WORK INSTRUCTIONS: Among these records, which lines include "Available"? Copy them out.

Recorded data:
....................

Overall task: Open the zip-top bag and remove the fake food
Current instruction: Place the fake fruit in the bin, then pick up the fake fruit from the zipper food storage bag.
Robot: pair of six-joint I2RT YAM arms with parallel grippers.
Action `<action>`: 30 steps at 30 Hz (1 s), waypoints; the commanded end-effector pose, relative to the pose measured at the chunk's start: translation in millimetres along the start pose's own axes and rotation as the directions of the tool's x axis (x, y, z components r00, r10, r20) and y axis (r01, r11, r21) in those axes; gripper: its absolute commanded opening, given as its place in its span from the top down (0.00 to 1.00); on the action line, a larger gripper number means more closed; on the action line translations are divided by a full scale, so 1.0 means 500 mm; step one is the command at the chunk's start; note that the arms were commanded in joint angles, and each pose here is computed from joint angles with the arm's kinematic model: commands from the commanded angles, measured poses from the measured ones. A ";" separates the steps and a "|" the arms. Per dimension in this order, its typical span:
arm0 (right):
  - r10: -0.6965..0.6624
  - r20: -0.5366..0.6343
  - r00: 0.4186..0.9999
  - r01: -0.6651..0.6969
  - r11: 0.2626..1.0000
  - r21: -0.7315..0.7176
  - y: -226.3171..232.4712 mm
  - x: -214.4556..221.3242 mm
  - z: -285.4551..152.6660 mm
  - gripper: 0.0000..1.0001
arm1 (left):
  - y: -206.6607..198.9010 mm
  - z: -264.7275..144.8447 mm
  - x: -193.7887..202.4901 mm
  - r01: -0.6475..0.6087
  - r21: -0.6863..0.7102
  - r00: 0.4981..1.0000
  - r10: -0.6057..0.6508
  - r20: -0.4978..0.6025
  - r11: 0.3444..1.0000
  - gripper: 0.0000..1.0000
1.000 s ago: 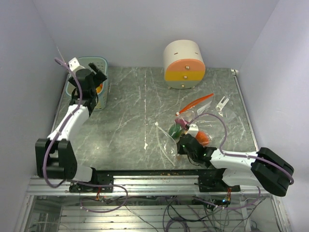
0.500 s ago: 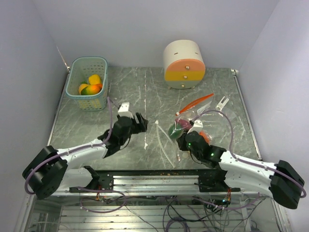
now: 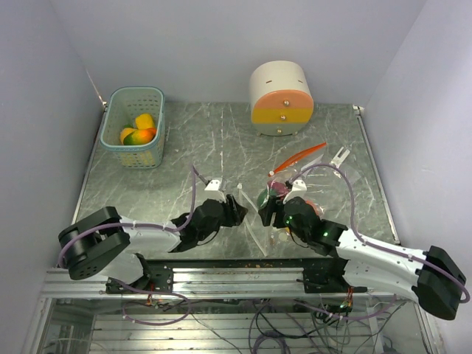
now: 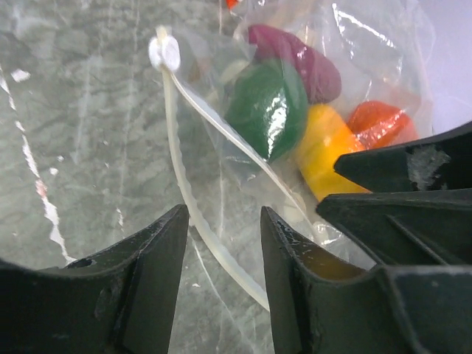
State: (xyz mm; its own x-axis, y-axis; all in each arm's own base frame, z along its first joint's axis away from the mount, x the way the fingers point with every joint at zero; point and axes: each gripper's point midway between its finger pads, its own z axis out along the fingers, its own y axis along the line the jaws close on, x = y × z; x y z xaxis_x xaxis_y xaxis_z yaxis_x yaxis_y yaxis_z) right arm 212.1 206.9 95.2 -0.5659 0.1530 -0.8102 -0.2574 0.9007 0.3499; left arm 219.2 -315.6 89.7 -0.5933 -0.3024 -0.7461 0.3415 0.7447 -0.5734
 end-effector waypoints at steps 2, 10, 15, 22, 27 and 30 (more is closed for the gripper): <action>-0.037 -0.035 0.999 0.035 0.998 -0.053 0.026 0.028 0.016 0.35 | -0.051 -0.001 0.007 0.053 0.086 0.999 -0.054 0.009 0.995 0.47; -0.034 -0.084 0.996 0.042 0.995 0.088 -0.019 0.060 0.043 0.79 | -0.076 0.005 0.024 0.035 0.104 0.999 -0.034 -0.011 0.994 0.47; -0.018 -0.043 0.999 0.022 0.995 0.101 -0.021 0.033 0.030 0.96 | -0.093 0.007 0.051 0.047 0.133 0.999 -0.043 -0.032 0.990 0.47; 0.003 -0.016 1.000 -0.003 1.000 -0.022 0.031 0.007 0.009 0.99 | -0.126 0.025 0.078 0.085 0.198 0.995 -0.076 -0.057 0.976 0.47; 0.005 -0.021 1.000 -0.006 0.996 -0.086 0.068 0.021 -0.006 1.00 | -0.151 0.034 0.071 0.104 0.230 0.994 -0.095 -0.052 0.968 0.47; 0.002 -0.029 1.000 -0.005 0.995 -0.102 0.081 0.034 -0.009 1.00 | -0.154 0.039 0.067 0.101 0.228 0.995 -0.093 -0.044 0.969 0.48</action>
State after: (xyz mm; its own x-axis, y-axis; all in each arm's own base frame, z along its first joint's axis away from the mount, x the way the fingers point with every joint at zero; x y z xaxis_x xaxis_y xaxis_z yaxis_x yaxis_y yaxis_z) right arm 194.4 228.5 86.2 -0.5915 0.1109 -0.7986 -0.3069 0.8850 0.3502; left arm 183.8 -375.2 71.1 -0.6739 -0.2819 -0.6829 0.4033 0.6341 -0.6598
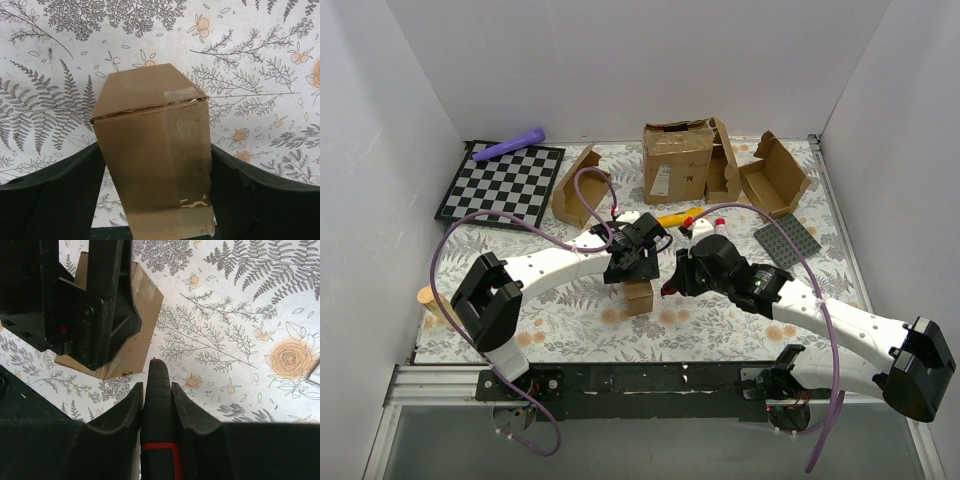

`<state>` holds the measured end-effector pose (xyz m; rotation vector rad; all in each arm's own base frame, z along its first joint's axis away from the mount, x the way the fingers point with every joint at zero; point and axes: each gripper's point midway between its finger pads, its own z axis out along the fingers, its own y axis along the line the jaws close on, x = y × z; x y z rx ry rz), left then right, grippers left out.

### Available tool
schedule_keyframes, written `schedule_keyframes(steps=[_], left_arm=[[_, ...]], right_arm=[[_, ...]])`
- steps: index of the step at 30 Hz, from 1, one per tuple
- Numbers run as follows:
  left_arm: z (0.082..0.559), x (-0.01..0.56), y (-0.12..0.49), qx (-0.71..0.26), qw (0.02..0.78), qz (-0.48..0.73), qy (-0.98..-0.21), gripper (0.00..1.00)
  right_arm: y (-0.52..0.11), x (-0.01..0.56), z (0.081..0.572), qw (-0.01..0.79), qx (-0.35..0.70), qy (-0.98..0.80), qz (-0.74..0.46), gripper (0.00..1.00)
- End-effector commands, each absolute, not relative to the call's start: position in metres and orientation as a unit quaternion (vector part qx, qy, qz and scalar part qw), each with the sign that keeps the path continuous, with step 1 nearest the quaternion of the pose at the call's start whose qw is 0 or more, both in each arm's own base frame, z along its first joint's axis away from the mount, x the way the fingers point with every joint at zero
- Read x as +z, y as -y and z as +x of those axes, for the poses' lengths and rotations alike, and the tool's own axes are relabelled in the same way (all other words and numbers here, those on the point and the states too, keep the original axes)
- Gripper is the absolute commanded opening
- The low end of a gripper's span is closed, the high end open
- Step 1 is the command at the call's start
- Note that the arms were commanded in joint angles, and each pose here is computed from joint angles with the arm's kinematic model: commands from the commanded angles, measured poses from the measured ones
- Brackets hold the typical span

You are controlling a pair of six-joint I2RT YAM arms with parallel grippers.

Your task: Unpack the express box

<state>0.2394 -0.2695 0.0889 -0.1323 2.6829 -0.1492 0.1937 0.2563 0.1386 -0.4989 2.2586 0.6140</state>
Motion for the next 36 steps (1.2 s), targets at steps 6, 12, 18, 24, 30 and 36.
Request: schedule_keyframes(steps=[6, 12, 18, 24, 30, 36], left_arm=[[0.251, 0.108, 0.276, -0.08, 0.25, 0.019, -0.965, 0.49], [0.254, 0.096, 0.263, -0.085, 0.232, 0.041, -0.968, 0.43], [0.255, 0.087, 0.26, -0.092, 0.221, 0.047, -0.97, 0.41], [0.257, 0.088, 0.264, -0.089, 0.218, 0.06, -0.97, 0.3], [0.259, 0.082, 0.261, -0.074, 0.213, 0.055, -0.973, 0.24], [0.258, 0.077, 0.256, -0.061, 0.21, 0.043, -0.975, 0.24]], right_arm=[[-0.256, 0.2, 0.195, 0.437, 0.253, -0.824, -0.256, 0.01], [-0.269, 0.249, 0.161, 0.472, 0.323, -0.729, -0.375, 0.01], [-0.283, 0.261, 0.135, 0.532, 0.326, -0.623, -0.473, 0.01], [-0.296, 0.262, 0.13, 0.57, 0.29, -0.572, -0.513, 0.01], [-0.305, 0.257, 0.137, 0.593, 0.259, -0.554, -0.523, 0.01], [-0.311, 0.253, 0.142, 0.611, 0.245, -0.541, -0.523, 0.01]])
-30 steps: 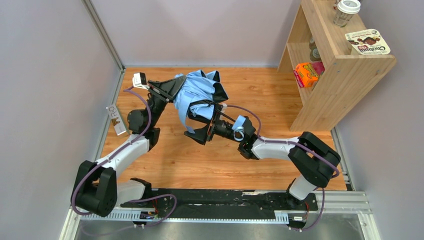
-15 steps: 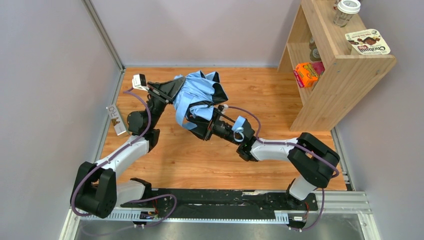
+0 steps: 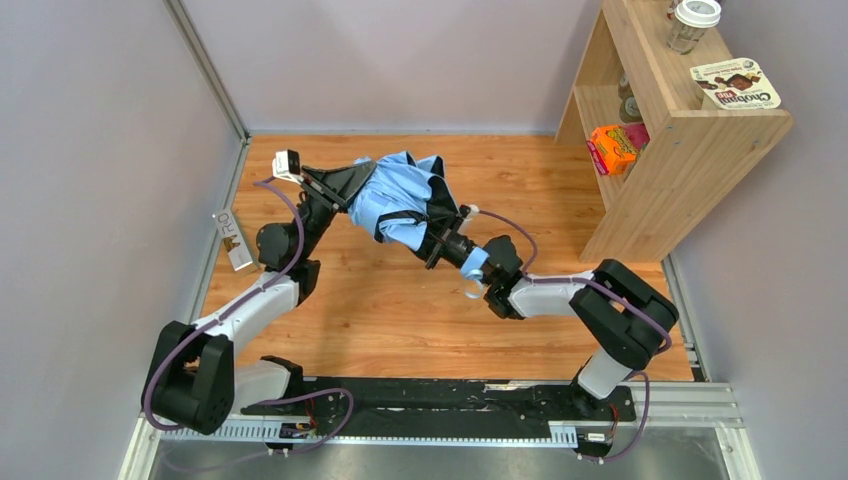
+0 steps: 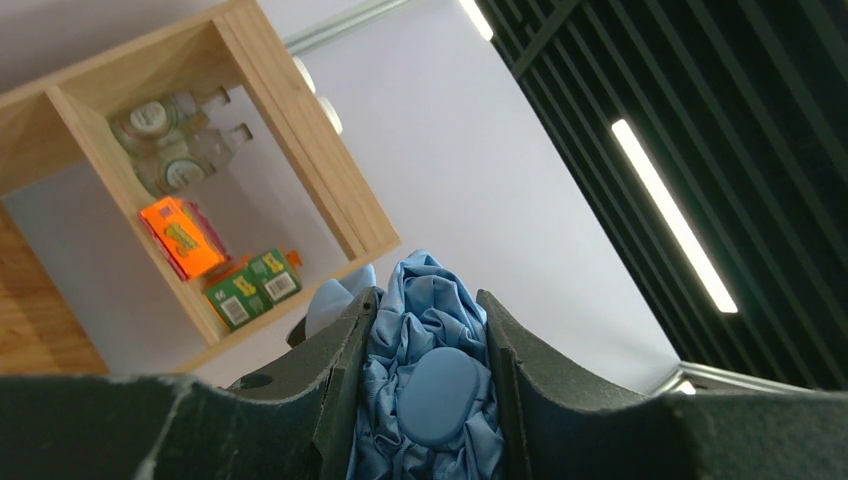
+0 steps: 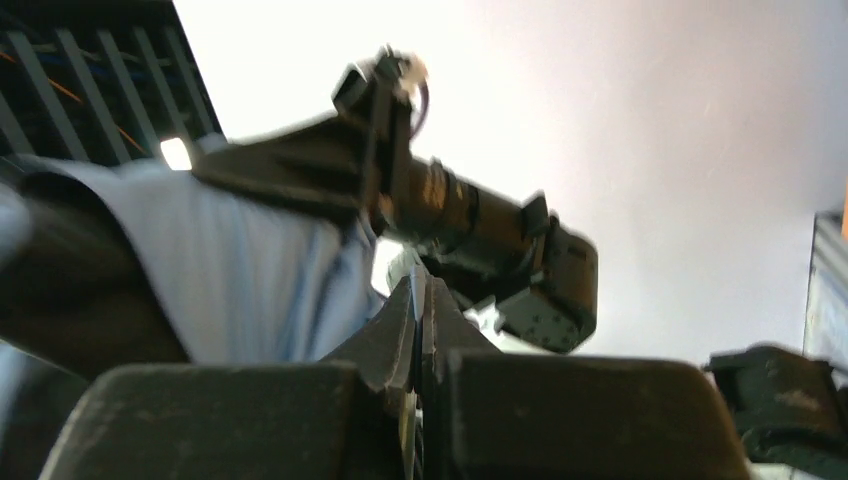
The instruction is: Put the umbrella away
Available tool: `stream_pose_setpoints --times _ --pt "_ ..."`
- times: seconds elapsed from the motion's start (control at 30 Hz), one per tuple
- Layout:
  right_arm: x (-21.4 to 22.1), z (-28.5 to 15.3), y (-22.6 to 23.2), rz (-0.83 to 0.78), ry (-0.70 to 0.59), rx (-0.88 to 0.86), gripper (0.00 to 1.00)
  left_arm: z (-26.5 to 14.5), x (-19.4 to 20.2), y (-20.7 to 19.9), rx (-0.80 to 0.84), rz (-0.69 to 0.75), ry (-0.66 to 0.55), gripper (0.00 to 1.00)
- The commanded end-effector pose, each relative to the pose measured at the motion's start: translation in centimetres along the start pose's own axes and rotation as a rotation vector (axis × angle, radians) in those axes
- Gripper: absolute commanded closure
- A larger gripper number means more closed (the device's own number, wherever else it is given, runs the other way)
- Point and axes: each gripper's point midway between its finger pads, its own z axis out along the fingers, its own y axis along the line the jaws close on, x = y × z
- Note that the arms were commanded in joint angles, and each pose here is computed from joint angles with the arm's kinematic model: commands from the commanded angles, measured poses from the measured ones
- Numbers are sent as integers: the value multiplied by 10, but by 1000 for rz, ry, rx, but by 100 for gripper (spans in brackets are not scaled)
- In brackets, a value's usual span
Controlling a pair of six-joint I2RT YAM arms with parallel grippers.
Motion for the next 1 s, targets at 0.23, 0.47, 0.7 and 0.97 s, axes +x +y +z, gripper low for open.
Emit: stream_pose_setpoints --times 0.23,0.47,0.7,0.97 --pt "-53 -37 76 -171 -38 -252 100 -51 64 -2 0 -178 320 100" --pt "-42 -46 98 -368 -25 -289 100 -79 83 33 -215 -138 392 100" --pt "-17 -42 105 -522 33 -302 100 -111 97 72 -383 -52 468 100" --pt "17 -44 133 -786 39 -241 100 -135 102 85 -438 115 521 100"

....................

EXERCISE SOLUTION:
### Available tool
Available tool: `stream_pose_setpoints --times _ --pt "_ ..."`

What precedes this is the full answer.